Print the data that follows exactly as it stands, from its first line through the line containing "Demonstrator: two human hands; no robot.", and stop there.

----- DATA BLOCK -----

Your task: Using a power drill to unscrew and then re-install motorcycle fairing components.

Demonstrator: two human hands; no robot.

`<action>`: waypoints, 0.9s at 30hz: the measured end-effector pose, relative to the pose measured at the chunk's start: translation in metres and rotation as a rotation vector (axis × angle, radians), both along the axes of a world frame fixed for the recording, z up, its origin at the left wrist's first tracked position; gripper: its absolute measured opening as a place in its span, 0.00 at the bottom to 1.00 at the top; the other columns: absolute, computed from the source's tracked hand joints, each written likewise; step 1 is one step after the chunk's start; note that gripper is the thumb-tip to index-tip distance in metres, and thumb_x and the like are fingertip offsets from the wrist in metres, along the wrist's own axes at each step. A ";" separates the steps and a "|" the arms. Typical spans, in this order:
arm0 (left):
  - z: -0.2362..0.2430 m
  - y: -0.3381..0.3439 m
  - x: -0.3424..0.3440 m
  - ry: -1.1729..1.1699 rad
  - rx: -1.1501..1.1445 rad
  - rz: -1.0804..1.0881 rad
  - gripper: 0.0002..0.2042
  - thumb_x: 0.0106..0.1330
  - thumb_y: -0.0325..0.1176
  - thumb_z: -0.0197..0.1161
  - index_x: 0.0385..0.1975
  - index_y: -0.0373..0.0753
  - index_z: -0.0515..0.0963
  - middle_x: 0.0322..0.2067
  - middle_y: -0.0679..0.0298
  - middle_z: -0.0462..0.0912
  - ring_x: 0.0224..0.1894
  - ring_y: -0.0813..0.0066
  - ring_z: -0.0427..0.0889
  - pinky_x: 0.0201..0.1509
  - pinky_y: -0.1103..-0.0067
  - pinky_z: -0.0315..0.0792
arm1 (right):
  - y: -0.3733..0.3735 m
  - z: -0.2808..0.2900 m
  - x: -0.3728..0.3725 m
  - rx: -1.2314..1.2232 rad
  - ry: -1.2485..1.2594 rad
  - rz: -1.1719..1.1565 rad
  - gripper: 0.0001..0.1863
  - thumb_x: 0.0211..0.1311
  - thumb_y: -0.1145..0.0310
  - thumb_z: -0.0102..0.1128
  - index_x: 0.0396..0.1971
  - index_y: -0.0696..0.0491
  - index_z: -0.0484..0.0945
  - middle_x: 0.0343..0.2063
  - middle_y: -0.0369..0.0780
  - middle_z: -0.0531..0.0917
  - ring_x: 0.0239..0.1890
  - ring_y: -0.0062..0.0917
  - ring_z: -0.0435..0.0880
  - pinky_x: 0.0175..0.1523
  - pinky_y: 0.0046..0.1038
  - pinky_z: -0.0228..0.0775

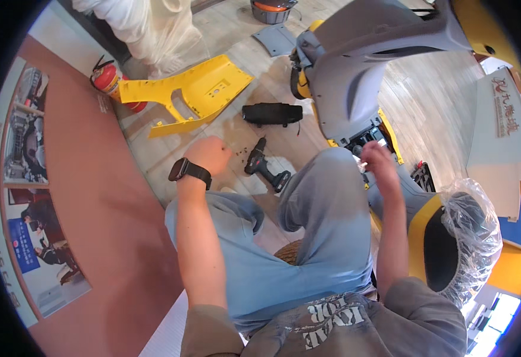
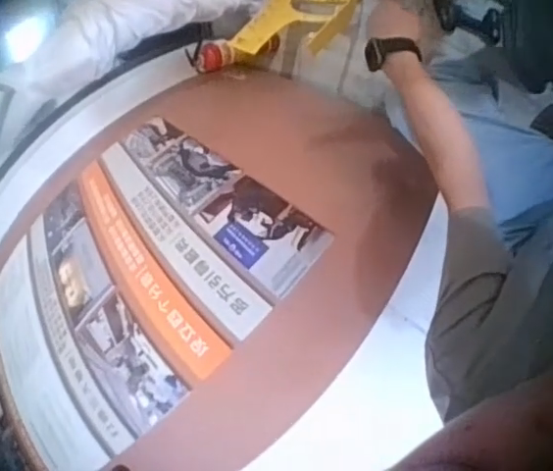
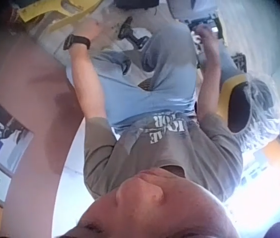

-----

* _COMPLETED EXERCISE_
Your task: Using a power drill to unscrew and then re-install motorcycle fairing components.

Demonstrator: two human hands; no robot.

That concludes the answer.